Bullingers theologische Werke umfassen 124 Titel, darunter
Bullingers Briefwechsel ist der umfangreichste, der aus dem 16. Jahrhundert bekannt ist. Er ist von hohem dokumentarischem Wert für die Geschichte der Ausbreitung der zwinglianischen Reformation und für die europäische Kulturgeschichte. Er enthält ausgiebige Mitteilungen über Personen, zeitgenössische Publikationen, Ereignisse, Alltag, Volkskunde, Klima und Himmelserscheinungen.
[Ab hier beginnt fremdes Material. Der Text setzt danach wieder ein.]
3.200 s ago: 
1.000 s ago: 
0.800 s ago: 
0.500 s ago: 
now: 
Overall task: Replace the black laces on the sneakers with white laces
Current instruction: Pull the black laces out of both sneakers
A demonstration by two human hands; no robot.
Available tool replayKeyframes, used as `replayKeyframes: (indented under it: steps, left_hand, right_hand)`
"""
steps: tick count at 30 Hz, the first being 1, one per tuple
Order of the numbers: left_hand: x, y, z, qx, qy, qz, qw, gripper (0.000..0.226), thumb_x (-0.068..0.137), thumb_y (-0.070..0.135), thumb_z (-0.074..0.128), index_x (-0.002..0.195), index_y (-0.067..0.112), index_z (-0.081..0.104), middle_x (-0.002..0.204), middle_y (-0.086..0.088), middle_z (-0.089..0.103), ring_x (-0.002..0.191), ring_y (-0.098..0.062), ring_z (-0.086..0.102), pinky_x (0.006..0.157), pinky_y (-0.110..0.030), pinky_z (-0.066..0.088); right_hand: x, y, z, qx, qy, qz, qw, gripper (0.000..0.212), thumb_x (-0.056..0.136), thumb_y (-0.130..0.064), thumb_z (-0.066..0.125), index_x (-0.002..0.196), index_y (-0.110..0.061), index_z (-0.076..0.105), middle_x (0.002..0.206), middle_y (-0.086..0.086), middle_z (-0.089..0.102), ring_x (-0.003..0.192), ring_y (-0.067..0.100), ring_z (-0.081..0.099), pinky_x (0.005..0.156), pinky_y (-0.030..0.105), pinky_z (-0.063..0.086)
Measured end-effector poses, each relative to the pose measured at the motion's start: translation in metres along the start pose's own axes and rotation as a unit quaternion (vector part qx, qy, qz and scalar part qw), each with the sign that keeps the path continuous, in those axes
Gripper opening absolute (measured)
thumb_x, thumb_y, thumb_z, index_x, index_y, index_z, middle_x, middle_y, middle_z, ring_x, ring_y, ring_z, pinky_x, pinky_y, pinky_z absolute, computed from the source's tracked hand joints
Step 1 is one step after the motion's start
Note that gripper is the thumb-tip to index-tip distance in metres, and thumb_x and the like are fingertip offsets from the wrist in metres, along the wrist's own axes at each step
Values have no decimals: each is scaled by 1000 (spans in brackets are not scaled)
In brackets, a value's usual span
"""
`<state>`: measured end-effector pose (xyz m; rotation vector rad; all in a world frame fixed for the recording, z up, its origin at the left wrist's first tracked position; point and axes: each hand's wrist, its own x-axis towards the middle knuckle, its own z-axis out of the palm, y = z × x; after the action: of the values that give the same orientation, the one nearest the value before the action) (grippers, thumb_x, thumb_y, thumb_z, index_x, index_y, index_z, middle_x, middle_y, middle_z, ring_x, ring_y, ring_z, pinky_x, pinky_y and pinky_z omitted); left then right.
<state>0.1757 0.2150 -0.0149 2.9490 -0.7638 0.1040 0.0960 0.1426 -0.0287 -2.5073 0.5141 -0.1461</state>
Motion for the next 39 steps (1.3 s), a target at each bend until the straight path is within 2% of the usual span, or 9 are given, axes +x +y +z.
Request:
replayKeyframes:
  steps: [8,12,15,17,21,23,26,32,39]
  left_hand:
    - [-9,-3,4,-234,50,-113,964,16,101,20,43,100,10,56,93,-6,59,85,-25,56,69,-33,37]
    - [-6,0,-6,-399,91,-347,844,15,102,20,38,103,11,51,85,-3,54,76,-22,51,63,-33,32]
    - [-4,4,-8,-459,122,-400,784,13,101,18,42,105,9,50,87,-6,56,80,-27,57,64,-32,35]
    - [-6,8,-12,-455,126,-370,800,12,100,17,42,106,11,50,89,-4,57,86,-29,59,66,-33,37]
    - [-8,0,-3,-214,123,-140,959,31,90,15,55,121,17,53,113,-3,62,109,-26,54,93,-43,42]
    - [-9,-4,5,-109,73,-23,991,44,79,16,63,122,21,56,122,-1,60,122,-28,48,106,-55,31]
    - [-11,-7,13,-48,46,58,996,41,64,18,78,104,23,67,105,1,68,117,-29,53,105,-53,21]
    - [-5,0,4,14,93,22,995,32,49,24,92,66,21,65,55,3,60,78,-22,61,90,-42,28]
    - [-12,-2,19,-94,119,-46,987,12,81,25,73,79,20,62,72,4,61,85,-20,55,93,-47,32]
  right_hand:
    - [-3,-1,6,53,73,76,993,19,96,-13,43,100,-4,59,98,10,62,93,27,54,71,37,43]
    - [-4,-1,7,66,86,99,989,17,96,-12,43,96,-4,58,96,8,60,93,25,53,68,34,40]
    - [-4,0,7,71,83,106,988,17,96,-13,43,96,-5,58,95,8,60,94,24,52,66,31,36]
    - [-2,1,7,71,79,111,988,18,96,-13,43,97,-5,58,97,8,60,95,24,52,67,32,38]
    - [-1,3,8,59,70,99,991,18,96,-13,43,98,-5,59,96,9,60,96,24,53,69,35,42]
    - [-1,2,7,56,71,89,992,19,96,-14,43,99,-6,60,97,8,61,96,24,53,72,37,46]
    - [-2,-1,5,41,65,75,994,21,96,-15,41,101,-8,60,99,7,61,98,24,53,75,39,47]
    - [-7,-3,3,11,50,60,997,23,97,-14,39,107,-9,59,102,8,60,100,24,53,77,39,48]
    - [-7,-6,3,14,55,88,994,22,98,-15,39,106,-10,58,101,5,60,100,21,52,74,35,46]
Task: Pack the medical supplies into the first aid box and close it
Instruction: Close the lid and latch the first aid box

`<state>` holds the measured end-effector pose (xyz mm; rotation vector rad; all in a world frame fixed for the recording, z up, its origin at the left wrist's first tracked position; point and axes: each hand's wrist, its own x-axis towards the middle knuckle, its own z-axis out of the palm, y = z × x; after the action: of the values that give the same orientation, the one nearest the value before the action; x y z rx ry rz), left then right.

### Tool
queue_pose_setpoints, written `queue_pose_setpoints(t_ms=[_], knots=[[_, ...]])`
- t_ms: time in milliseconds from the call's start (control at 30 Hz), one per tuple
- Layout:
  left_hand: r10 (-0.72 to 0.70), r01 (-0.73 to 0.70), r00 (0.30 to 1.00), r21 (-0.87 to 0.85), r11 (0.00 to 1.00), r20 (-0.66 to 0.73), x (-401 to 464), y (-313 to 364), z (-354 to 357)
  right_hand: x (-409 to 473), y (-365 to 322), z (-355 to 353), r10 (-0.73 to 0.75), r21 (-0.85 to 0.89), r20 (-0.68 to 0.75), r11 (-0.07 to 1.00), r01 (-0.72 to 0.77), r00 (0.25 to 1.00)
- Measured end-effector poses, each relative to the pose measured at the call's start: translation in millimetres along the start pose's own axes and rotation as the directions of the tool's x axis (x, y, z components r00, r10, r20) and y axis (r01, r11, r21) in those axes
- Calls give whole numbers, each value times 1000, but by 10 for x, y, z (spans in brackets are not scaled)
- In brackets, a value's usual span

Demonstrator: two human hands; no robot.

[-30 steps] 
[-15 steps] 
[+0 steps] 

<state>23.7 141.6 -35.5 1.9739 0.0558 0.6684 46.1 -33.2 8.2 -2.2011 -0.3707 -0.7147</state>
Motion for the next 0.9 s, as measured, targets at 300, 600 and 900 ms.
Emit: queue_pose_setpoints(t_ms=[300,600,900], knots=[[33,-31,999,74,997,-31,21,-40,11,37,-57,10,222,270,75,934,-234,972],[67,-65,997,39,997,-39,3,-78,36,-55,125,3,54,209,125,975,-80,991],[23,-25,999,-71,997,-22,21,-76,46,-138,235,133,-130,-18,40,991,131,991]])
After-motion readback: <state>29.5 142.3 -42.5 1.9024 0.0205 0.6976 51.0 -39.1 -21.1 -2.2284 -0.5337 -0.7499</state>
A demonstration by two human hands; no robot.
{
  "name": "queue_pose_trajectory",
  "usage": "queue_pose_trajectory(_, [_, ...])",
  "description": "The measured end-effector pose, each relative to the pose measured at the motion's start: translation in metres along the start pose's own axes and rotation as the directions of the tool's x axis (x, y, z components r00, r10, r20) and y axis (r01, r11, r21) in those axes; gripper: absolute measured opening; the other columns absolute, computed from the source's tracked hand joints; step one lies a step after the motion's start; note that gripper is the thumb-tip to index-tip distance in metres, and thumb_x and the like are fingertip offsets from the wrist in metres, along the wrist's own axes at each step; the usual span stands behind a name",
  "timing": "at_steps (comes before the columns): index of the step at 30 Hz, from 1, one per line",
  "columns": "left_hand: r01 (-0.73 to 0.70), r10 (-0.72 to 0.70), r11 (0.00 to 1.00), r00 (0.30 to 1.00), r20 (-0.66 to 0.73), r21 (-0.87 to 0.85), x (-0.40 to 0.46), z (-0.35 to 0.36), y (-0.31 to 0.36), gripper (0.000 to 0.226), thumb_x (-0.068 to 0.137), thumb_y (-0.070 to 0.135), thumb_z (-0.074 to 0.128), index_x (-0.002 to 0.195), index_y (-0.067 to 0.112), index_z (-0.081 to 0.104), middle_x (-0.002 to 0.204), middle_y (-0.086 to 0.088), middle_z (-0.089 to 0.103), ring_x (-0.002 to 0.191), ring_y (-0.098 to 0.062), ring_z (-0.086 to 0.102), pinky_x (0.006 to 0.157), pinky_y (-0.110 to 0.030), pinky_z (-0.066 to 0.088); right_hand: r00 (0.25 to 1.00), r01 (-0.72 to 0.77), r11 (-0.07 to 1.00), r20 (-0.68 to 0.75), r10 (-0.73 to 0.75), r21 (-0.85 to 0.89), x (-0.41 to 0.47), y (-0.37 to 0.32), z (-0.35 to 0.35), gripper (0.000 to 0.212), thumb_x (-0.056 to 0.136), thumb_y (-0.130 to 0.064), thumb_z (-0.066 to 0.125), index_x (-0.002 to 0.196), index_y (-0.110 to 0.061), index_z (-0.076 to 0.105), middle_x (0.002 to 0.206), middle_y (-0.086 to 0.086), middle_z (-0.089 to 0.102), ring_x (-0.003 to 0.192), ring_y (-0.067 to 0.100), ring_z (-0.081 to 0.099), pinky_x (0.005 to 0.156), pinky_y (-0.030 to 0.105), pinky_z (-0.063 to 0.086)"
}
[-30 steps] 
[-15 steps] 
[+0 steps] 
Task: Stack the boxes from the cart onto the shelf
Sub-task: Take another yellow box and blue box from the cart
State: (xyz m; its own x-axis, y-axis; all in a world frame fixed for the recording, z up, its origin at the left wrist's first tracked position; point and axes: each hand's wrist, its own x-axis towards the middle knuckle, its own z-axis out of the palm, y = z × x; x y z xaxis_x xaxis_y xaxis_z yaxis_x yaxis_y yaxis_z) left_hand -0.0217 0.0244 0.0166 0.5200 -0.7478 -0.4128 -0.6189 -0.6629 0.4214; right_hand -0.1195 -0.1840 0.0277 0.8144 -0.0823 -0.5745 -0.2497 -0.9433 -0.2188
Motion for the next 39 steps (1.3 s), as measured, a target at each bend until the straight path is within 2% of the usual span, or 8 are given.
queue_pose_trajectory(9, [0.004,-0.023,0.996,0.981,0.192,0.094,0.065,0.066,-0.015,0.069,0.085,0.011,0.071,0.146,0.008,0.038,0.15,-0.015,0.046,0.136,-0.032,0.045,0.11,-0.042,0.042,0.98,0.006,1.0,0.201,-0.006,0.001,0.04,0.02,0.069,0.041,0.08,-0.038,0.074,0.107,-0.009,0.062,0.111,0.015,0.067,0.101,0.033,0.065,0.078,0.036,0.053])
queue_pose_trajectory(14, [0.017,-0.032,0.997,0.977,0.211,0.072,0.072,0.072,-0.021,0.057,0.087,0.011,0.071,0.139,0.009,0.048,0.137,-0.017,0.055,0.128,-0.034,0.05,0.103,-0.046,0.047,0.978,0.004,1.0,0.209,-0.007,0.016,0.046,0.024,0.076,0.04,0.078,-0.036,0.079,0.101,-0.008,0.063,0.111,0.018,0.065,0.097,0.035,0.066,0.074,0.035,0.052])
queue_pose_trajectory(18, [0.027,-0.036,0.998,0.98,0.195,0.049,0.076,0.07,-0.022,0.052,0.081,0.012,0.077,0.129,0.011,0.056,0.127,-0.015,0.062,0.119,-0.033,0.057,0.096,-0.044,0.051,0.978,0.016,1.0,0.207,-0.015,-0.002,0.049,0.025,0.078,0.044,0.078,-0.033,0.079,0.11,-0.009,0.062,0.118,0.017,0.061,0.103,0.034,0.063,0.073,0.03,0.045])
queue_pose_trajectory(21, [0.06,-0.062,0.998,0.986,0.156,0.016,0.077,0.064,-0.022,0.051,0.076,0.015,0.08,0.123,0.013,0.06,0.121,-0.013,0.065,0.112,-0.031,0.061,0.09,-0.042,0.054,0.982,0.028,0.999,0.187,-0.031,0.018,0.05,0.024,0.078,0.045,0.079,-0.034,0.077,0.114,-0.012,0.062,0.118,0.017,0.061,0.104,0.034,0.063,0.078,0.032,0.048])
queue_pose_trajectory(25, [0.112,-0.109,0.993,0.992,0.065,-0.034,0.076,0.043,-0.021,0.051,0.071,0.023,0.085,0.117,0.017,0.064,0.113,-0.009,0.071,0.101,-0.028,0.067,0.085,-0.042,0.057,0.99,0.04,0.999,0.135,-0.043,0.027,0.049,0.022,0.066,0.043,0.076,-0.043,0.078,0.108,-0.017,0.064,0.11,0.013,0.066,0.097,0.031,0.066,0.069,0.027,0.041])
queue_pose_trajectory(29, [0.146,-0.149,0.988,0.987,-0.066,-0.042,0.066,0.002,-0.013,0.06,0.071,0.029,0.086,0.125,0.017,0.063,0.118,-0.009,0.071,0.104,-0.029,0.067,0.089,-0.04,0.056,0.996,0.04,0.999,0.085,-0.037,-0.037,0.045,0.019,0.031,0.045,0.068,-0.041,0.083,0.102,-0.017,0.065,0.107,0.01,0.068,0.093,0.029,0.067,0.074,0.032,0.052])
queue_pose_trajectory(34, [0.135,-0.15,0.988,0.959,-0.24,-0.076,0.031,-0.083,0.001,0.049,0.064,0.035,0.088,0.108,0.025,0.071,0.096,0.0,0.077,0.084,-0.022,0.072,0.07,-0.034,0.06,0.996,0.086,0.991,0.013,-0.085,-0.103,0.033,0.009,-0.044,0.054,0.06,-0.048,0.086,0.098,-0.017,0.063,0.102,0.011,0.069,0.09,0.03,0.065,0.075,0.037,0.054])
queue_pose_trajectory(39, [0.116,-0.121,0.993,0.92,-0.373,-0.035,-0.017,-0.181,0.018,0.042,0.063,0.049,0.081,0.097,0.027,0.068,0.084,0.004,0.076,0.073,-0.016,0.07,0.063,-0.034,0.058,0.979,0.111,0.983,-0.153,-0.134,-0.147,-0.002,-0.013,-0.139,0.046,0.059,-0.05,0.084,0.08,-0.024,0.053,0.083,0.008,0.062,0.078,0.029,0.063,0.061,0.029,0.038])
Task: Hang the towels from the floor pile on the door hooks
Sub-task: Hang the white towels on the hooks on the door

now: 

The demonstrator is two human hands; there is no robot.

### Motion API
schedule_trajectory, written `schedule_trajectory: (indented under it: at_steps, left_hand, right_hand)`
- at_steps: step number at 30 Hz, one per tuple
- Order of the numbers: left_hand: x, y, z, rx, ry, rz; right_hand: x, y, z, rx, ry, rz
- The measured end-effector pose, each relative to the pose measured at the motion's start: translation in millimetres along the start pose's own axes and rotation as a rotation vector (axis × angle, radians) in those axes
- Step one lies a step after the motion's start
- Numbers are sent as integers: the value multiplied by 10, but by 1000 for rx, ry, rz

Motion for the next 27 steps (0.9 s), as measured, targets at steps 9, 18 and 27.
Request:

Es existieren über 12'000 Briefe von und an Bullinger. Bullinger korrespondierte mit Reformierten, Lutheranern, Anglikanern und Täufern und stand im Briefwechsel mit Lady Jane Grey, Heinrich II. und Franz II. von Frankreich, Heinrich VIII., Eduard VI. und Elisabeth I. von England, Christian III. von Dänemark, Philipp von Hessen und dem Pfalzgrafen Friedrich III. Er war der persönliche Freund und Ratgeber vieler führender Persönlichkeiten der Reformation. Allein 300 Briefe sind an Calvin gerichtet. Die meisten Briefe sind aufbewahrt im Staatsarchiv Zürich und in der Zentralbibliothek Zürich.
Edition: Bis August 2024 wurden alle Briefe aus den Jahren 1523 bis April 1548 bearbeitet und in 21 Bänden und einem Zusatzband veröffentlicht. Diese Briefe sind der Öffentlichkeit auch über eine elektronische Ausgabe frei zugänglich (http://teoirgsed.uzh.ch/). Bis Ende 2020 wurde die an der theologischen Fakultät der Universität Zürich geleistete Arbeit durch den Schweizerischen Nationalfonds und die Zürcher Landeskirche finanziert. Seither ist die Weiterarbeit an dieser wichtigen Geschichtsquelle neu aufgeteilt:
• 1. Das Institut für Computerlinguistik der Universität Zürich (https://www.cl.uzh.ch) erstellt eine Web-Applikation (https://www.bullinger-digital.ch) mit den Metadaten zu jedem einzelnen Brief und verlinkt diese mit den digitalen Aufnahmen, die derzeit im Staatsarchiv des Kantons Zürich (https://www.zh.ch/de/direktion-der-justiz-und-des-innern/staatsarchiv.html) und in der Zentralbibliothek Zürich (https://www.zb.uzh.ch/de/) erstellt werden;
• 2. Die im Januar 2021 gegründete Heinrich Bullinger-Stiftung (https://www.bullinger-stiftung.ch) sorgt für die Weiterveröffentlichung der Briefe (Transkription, Kommentierung und Übersetzung) und für die Weiterführung der Ausgabe in Buchform. Das Editionsunternehmen verfügt über eine eigene Webseite (https://www.irg.uzh.ch/de/forschung/bullinger/edition-briefwechsel.html).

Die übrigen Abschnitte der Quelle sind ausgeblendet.